**TASK STATEMENT**: Please transcribe only the lines from the one holding "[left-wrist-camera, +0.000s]" through the final line of the data, both included, with no pictures.

**PROVIDED DATA**:
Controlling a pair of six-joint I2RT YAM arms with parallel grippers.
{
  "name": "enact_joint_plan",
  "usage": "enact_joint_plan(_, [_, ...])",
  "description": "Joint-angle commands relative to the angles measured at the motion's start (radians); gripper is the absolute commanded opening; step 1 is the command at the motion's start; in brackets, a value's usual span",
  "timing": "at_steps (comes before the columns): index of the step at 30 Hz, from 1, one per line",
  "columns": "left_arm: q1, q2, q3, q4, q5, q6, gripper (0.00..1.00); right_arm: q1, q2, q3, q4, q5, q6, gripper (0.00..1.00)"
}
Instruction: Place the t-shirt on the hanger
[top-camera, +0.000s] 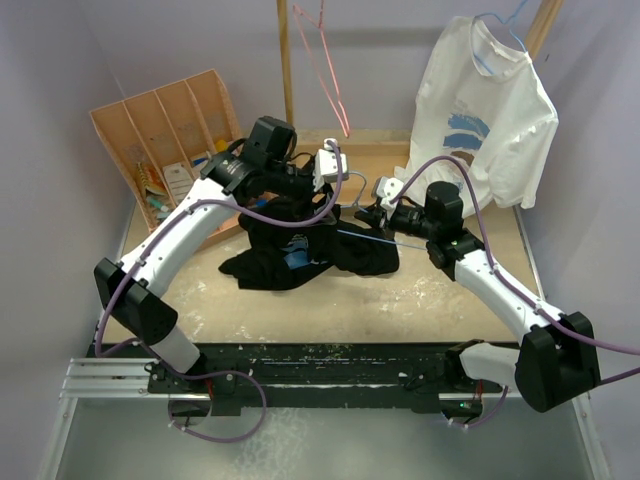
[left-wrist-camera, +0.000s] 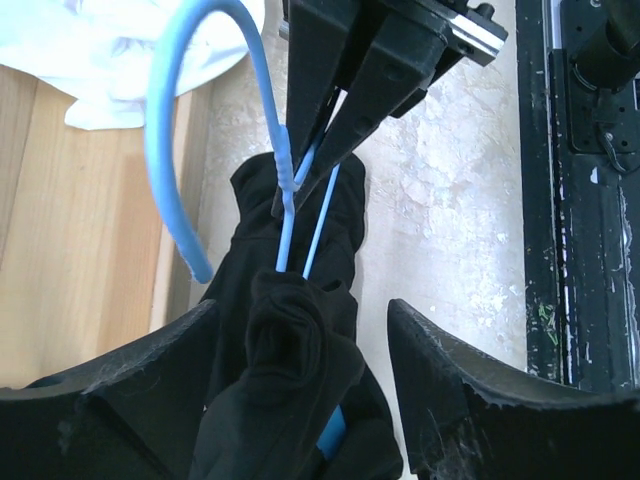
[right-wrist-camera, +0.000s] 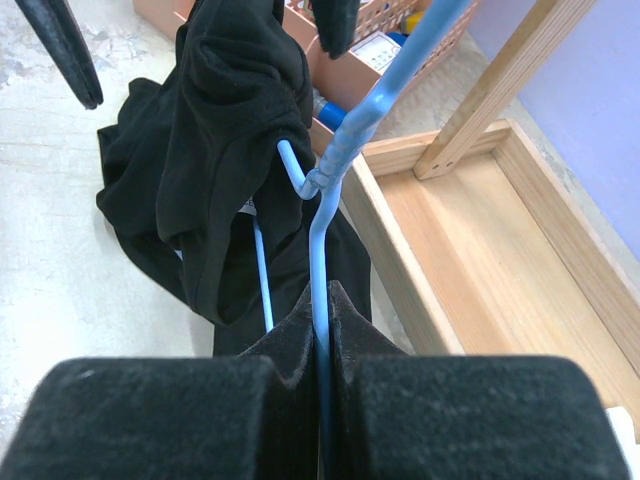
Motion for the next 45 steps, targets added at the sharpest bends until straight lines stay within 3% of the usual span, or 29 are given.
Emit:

**RESPONSE FOR THIS EXERCISE**:
[left-wrist-camera, +0.000s] 
[right-wrist-camera, +0.000s] 
Motion for the next 45 steps, targets added at the sharpest bends until straight lines stay within 3% of the usual span, or 29 are given.
Emit:

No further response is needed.